Member of the Ontario Legislative Assembly for Brampton Centre Brampton North (1995-1999)
- In office 1995–2003
- Preceded by: Carman McClelland
- Succeeded by: Linda Jeffrey

Personal details
- Born: 21 September 1946 (age 79) Sault Ste. Marie, Ontario
- Party: Progressive Conservative
- Occupation: Business Owner

= Joe Spina =

Canadian politician

Joe Spina (born September 21, 1946) is a former politician in Ontario, Canada. He was a member of the Legislative Assembly of Ontario from 1995 to 2003, representing a Brampton-area riding for the Progressive Conservative Party.

==Background==
Spina was educated at the University of Windsor, receiving a Bachelor of Commerce degree in 1975. He was the owner and president of Amplexus Communications from 1981 to 1995 and served as president of the Brampton Board of Trade in 1989–90. He was also a founding chair of the Brampton and Vaughan Santa Claus Parades.

==Politics==
Spina was elected to the Ontario legislature in the provincial election of 1995, defeating incumbent Liberal Carman McClelland by just over 5,000 votes in the riding of Brampton North. This riding is located in "905 belt", a suburban region which provided the Ontario Tories with their strongest support base in this period.

On two occasions during his first term in office, Spina attracted controversy for making inflammatory comments while heckling opposition members speaking in the legislature. On November 6, 1996, while Marilyn Churley was speaking about the government's handling of a proposed new school breakfast program, Spina yelled "Why don't you go home and take care of your own kids?", and on November 18, 1996, he yelled at Gilles Bisson to "Speak English!" while Bisson was making a speech in French to mark the tenth anniversary of Ontario's French Language Services Act.

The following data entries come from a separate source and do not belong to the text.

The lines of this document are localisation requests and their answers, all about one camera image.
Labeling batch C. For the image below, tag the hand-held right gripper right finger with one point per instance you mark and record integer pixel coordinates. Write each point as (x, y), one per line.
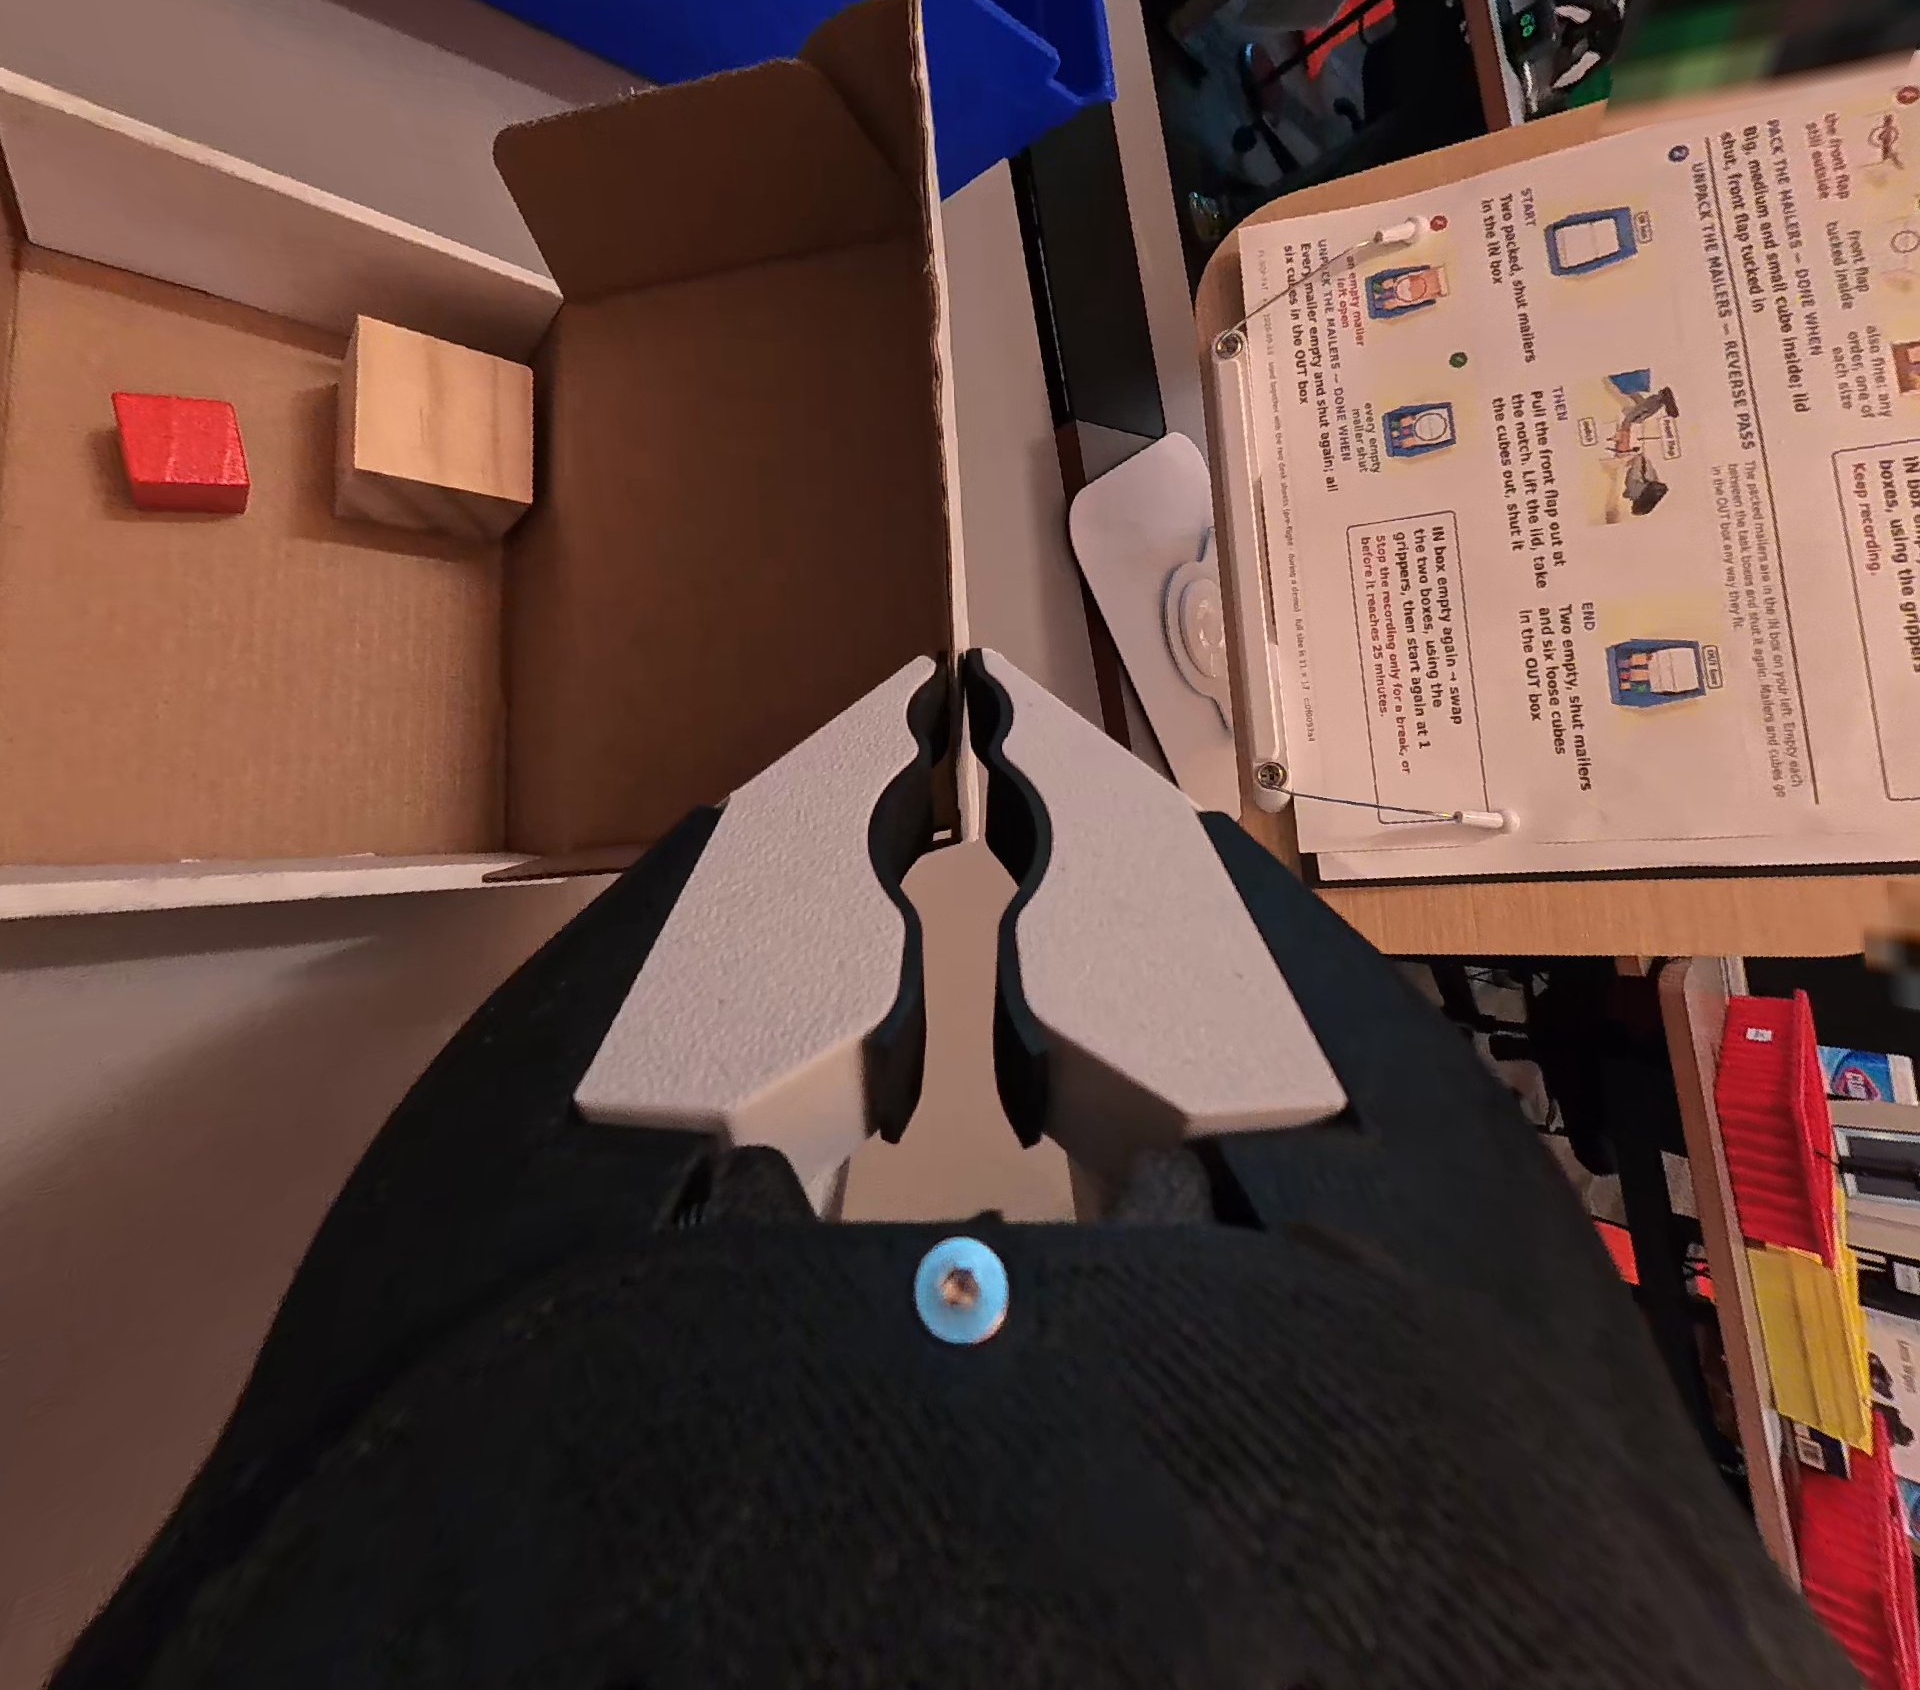
(1171, 970)

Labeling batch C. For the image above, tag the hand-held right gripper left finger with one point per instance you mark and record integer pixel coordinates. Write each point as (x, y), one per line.
(750, 970)

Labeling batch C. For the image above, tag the white cardboard mailer box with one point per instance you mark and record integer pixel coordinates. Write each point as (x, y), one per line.
(721, 445)

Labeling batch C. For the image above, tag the wooden cube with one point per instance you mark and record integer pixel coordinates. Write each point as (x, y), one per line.
(435, 430)

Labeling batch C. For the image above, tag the red cube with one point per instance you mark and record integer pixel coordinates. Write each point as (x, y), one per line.
(180, 452)

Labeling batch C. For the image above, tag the orange traffic cone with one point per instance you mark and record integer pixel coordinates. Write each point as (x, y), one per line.
(1616, 1252)

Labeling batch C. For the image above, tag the printed instruction sheet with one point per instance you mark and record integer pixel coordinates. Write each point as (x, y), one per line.
(1651, 520)

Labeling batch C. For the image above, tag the white wipes container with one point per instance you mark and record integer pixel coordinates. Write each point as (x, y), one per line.
(1868, 1074)

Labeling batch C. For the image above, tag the yellow plastic bin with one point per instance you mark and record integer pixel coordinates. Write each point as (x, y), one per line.
(1809, 1344)

He increased his margin of victory in the 1999 provincial election in the redistributed riding of Brampton Centre, defeating Liberal candidate Gurjit Grewal by over 10,000 votes. In 2000, he supported Stockwell Day's bid to lead the Canadian Alliance on the second ballot of the new federal party's leadership vote. Spina served as a backbench supporter in the governments of Mike Harris and Ernie Eves. He served as parliamentary assistant to six cabinet ministers. In 2001, he introduced a private member's bill attempting to increase public awareness of congenital heart defects. He supported Tony Clement, then Jim Flaherty for the party's leadership in 2002.

In the 2003 provincial election, he was defeated by Liberal candidate Linda Jeffrey by 1,005 votes.

In the Canadian federal election of 2004, Spina ran for the Conservative Party of Canada in the riding of Vaughan against high-profile Liberal incumbent Maurizio Bevilacqua. He was defeated, losing to Bevilacqua by almost 20,000 votes.